How to cite: ATAYOLU, Y., KUTLU, Y.. Effect of text preprocessing methods on the performance of social media posts classification. Akıllı Sistemler ve Uygulamaları Dergisi (Journal of Intelligent Systems with Applications) 2024; 7(1): 1-6
Full Text: PDF.
Total number of downloads: 177
Title: Effect of Text Preprocessing Methods on the Performance of Social Media Posts Classification
Abstract: This study investigates the classification performance of RoBERTa, BERT, XLNet, and T5 for mental health-related tasks and evaluates the impact of various text preprocessing steps. Initially, the classification results of these models were obtained by applying a minimal preprocessing step, specifically the removal of repeated expressions. Subsequent analysis assessed the effects of additional preprocessing techniques, including the removal of stop words, technical stop words, URLs, and punctuation, as well as text normalization steps such as lemmatization and conversion to lowercase.

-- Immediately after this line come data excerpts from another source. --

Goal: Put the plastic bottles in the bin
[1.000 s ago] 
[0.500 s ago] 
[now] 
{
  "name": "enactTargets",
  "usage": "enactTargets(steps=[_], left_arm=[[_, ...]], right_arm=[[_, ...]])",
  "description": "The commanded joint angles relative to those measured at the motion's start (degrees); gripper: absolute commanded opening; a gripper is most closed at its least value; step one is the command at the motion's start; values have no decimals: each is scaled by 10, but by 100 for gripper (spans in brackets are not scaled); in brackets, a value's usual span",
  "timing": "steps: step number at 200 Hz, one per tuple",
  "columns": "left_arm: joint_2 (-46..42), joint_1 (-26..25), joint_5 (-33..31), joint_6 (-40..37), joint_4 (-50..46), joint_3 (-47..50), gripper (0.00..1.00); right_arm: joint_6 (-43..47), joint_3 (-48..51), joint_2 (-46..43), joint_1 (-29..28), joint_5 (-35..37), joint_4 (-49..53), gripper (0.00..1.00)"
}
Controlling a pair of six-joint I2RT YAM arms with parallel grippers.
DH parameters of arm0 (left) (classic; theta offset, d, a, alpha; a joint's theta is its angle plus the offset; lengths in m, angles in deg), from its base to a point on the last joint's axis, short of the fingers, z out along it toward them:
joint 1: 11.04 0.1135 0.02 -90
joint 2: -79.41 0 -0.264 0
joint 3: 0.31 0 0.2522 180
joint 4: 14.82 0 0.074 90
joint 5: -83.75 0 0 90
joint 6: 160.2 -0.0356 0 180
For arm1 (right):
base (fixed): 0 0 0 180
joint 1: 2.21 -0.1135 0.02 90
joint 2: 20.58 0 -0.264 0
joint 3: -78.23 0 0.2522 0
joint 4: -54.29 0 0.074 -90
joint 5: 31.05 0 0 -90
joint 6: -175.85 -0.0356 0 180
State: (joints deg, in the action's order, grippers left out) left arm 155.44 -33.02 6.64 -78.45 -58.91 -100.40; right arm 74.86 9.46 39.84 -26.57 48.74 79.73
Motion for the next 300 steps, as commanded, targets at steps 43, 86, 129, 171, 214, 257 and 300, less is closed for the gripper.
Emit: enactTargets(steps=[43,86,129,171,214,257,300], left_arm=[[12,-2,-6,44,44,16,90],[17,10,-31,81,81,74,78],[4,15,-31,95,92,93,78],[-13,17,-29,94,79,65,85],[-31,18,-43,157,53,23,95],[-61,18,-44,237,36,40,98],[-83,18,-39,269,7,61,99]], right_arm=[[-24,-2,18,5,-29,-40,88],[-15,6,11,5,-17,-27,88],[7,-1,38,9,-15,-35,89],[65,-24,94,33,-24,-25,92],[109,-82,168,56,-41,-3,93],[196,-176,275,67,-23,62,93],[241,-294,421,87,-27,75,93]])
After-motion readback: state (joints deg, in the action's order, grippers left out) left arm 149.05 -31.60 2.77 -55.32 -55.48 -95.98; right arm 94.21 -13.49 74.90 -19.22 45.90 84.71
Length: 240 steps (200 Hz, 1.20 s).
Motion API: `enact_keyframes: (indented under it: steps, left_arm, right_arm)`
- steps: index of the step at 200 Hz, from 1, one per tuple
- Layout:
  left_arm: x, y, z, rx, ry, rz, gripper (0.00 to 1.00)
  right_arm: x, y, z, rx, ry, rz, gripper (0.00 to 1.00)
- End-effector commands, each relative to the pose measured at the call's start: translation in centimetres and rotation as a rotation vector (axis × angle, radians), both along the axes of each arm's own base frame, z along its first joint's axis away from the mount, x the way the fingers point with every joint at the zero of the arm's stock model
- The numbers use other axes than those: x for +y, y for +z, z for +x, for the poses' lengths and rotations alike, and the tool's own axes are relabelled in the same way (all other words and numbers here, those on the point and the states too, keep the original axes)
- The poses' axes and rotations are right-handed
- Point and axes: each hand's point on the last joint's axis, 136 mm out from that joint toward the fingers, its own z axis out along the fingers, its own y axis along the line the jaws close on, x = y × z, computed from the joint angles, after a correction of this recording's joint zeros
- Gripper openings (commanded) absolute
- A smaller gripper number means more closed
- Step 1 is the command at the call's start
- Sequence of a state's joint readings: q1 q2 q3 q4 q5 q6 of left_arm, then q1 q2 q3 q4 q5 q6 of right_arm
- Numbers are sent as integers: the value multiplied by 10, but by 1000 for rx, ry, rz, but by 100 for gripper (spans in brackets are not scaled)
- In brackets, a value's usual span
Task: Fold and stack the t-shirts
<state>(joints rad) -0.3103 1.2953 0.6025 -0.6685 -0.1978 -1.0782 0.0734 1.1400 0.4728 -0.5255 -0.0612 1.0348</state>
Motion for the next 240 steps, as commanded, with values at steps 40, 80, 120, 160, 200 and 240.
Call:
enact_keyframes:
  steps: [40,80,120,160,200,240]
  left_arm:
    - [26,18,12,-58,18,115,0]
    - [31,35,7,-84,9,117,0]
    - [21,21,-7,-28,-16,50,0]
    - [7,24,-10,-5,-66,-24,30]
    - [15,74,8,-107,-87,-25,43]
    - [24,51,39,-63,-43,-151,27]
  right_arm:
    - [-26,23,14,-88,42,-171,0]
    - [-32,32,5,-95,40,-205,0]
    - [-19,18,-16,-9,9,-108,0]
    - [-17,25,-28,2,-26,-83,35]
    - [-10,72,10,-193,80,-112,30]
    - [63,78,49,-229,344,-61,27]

RoBERTa achieved the highest classification accuracy and F1 score, particularly excelling in the detection of depression and suicide tendencies. All preprocessing steps, apart from removing repeated expressions, reduced overall classification accuracy and performance. For the depression class, converting text to lowercase also had a positive effect, showing an inverse relationship between preprocessing intensity and performance in most cases. The results underscore the need to tailor preprocessing steps carefully to the task and dataset.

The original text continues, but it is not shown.